Pour commencer, placez le tube de 15 millilitres contenant le réactif de digestion cellulaire enzymatique préchauffé dans un incubateur à 37 degrés Celsius jusqu’à utilisation. Aliquote 500 microlitres de PBS/EDTA fraîchement préparé dans les puits d’une plaque à 24 puits. Sous un microscope à fond clair, observez la croissance d’organoïdes intestinaux humains tridimensionnels différenciés et de transwells.
Transférez les inserts de culture cellulaire du milieu de croissance vers la solution PBS/EDTA. Retirez le milieu de culture du côté apical et remplacez-le par 100 microlitres de PBS/EDTA sans perturber la couche cellulaire. Après avoir jeté le PBS/EDTA, retirez l’insert du puits, épongez-le doucement sur le bord d’une serviette en papier et inversé sur le dessus de la paillasse.
À l’aide d’une lame de scalpel tranchante, coupez autour de la circonférence intérieure de la membrane pour retirer la membrane de l’insert. Transférez la membrane à l’aide d’une pince dans le tube de 1,5 millilitre contenant 200 microlitres de réactif de digestion cellulaire enzymatique préchauffé. Placez la membrane pendant 30 minutes à 37 degrés Celsius dans un incubateur de dioxyde de carbone.

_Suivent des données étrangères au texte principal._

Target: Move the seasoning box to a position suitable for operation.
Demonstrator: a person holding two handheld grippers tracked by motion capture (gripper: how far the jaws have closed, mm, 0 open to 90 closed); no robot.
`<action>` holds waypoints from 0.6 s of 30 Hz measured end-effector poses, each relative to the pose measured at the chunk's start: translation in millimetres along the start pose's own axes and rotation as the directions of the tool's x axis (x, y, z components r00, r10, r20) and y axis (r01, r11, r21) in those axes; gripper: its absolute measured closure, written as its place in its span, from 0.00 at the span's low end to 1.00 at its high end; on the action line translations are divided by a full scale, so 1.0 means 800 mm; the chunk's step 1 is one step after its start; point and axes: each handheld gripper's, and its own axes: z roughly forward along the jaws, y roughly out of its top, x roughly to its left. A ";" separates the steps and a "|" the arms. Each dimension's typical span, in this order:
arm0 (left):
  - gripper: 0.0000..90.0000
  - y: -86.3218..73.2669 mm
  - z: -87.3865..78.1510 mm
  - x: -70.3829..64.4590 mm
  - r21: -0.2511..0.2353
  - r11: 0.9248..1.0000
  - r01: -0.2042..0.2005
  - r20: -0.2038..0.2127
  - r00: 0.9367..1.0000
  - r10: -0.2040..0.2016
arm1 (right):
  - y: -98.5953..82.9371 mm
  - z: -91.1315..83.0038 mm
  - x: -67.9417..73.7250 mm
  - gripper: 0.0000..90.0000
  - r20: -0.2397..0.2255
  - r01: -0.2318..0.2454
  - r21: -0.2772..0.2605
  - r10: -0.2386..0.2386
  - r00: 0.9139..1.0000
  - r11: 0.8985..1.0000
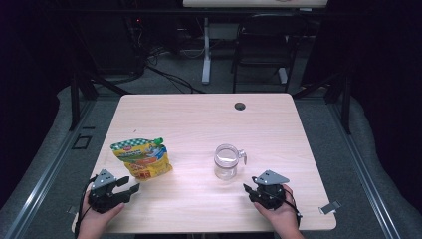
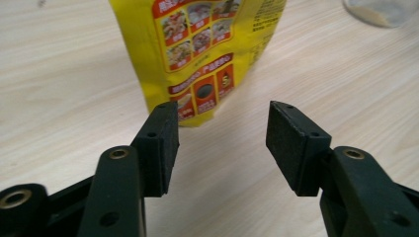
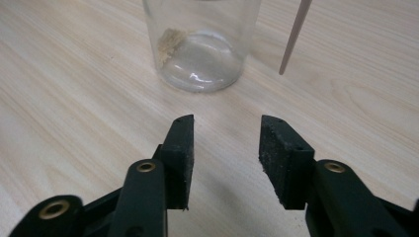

Toutes les 10 minutes, pipeter l’ensemble du volume cinq fois à l’aide d’une pipette P 200. Transférez un à deux microlitres de suspension cellulaire sur une lame de verre toutes les 10 minutes pour évaluer la dissociation en évaluant qualitativement le pourcentage de cellules individuelles. Après dissociation, combinez trois puits répliqués par condition dans un seul tube de micro-centrifugeuse de 1,5 millilitre.
Ajouter 400 microlitres de milieu de différenciation de culture cellulaire contenant 10 inhibiteurs micromolaires de ROCK et mélanger délicatement par pipetage. Filtrez tout le volume à travers une passoire à pointe de 70 microns, en recueillant le flux dans un tube frais de 1,5 millilitre. Filtrez ensuite le flux obtenu à travers une passoire de 70 microns sur une crépine à pointe de 40 microns.
Ajoutez cinq microlitres de bleu de trypan à 0,4 % à cinq microlitres de suspension cellulaire et comptez les cellules uniques viables. Diluer l’échantillon avec un milieu de croissance WRNE pour obtenir 1 000 cellules par microlitre. Au total, 5 623 cellules uniques ont été isolées à partir d’organoïdes intestinaux humains jéjunaux différenciés cultivés sur des inserts de culture cellulaire membranaire.